Da poco più di un anno, dall’inaspettata vittoria alle primarie del PD, Schlein ha cominciato il mandato all’insegna del «non parlo come mangio», inanellando tormentoni parodizzati come «esternalizzazione» o espressioni oscure del tipo «intersezionalità attorno a una visione condivisa di tipo ecologista, progressista, femminista». Alle assemblee studentesche degli anni ’70 ogni tanto un tizio dal fondo alzava la mano reclamando ad alta voce, «cazzo, compagni, fatemi capire!».

Il segnale che i compagni si sarebbero dovuti preparare a qualcosa di nuovo fu nell’introduzione di una nuova professionalità, l’armocromista, che non è un personal shopper come Enzo Miccio ma una specialista che ti suggerisce i colori da indossare per mandare agli elettori un certo tipo di messaggi progressisti e rassicuranti, e dopo un inizio complicato ora la segretaria ci ha abituati al suo look arcobaleno.

Ossessionata dall’ambiente, Schlein parla di «giustizia climatica e sociale» che tradotto in gergo popolaresco assomiglia al vecchio adagio «piove, governo ladro». Tralasciando «capibastone e cacicchi vari», ce l’aveva con i vecchi del suo stesso partito, oltre a proclamarsi come primo leader postcomunista dichiaratamente ecologista, insegue la contemporaneità sulla questione dei diritti, la cui griglia si è molto complicata aggiungendo all’appurata questione dell’omofobia, cui siamo ormai convinti persino noi poco propensi a modificare le linee guida tradizionali, termini nuovi come «omotransfobia e bifobia» nella composita casistica delle possibili discriminazioni.
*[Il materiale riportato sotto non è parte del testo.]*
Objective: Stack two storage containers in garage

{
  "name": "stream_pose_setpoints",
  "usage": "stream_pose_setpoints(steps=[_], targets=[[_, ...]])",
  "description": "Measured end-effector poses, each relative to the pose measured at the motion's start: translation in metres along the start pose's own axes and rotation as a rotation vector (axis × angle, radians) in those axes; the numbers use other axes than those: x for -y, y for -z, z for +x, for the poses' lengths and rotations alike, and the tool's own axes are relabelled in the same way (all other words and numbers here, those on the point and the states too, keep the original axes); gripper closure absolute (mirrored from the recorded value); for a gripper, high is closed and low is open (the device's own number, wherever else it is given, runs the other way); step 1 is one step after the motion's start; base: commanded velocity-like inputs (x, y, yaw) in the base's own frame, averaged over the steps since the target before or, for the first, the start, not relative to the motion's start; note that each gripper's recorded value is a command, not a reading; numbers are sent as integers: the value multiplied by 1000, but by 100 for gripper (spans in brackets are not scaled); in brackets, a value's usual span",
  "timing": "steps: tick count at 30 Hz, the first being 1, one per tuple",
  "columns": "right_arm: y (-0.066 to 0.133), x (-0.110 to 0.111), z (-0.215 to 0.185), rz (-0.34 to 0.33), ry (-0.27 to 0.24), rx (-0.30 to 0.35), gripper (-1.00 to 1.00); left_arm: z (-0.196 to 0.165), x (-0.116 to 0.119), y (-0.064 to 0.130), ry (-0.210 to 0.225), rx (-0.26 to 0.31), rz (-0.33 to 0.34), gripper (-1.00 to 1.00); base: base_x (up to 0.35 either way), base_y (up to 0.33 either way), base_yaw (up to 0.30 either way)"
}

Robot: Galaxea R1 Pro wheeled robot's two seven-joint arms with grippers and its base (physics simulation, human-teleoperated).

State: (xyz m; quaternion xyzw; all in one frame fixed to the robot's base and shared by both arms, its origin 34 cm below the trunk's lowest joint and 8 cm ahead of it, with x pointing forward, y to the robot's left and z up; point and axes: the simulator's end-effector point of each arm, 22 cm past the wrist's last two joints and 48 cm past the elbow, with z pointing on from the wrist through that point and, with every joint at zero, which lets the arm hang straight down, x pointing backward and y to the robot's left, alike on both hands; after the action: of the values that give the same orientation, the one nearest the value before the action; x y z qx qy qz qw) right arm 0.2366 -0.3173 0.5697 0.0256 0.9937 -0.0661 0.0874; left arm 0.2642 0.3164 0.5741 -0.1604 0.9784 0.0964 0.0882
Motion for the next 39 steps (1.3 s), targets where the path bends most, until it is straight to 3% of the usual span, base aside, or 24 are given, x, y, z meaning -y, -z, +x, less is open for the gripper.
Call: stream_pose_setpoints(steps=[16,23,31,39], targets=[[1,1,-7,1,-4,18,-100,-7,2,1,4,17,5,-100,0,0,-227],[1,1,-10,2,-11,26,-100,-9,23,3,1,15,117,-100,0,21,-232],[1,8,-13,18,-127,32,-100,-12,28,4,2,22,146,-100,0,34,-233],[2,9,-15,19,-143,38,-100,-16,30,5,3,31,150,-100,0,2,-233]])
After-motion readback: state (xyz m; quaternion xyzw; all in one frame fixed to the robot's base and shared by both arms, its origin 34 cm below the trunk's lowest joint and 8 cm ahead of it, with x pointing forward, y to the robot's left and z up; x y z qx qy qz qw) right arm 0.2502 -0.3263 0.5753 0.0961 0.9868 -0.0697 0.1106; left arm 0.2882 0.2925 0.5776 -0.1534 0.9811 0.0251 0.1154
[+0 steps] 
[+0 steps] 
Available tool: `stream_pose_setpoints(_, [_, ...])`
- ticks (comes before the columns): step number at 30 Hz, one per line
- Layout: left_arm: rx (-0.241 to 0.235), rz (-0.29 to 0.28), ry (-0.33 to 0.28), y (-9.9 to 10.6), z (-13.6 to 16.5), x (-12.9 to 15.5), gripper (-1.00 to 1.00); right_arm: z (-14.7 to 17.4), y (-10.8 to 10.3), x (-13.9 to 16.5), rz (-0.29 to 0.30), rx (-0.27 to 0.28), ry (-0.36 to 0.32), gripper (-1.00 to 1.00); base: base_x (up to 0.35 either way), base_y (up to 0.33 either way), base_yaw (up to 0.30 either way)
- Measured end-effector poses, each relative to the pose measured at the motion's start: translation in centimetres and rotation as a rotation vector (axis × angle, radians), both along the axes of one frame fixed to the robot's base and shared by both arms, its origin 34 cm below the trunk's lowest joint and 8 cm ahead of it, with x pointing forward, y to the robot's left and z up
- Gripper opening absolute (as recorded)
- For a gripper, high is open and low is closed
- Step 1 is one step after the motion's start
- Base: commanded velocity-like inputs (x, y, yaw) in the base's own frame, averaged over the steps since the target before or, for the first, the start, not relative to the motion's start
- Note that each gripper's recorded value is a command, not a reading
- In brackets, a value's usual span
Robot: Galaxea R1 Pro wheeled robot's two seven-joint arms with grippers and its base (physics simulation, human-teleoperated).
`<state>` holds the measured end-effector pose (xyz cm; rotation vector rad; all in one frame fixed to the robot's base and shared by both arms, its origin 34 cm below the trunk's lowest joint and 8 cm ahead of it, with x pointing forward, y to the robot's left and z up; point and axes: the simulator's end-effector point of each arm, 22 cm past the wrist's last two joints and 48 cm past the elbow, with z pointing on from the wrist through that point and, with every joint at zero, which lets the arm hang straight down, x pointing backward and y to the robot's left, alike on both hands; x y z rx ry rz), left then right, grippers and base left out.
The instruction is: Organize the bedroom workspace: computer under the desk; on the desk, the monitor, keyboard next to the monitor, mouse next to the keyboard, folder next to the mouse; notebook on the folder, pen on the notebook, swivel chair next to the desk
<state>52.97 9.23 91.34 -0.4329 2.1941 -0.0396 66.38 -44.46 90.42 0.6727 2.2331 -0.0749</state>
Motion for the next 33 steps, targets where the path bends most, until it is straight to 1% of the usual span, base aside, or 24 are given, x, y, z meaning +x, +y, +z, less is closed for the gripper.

Altra locuzione che ha spesso pronunciato è «vittimizzazione secondaria»: persone vittime di un sopruso non lo denunciano nell’imminenza dell’accaduto per paura, attendono più tempo, talvolta anni, e proprio per questo non sono credute. Giudicare una donna per gli abiti indossati o per il suo aspetto è una forma di vittimizzazione secondaria, delegittimare il suo racconto solo sulla base dell’assunzione di alcol o sostanze stupefacenti è una forma di vittimizzazione secondaria. In termini giuridici la questione è assai complessa, intanto la segretaria dem l’ha assunta come modello politico.

Per concludere con il gettonatissimo «non ci hanno visto arrivare», citazione dal saggio di Lisa Levenstein a proposito del #metoo e sul potere rivoluzionario delle donne. L’ha usata quando ha battuto alle primarie Stefano Bonaccini, modo inelegante e privo di fair play perché non si irride mai l’avversario, l’ha rispolverata dopo i risultati elettorali, anche se rimane per fortuna una certa distanza di sicurezza.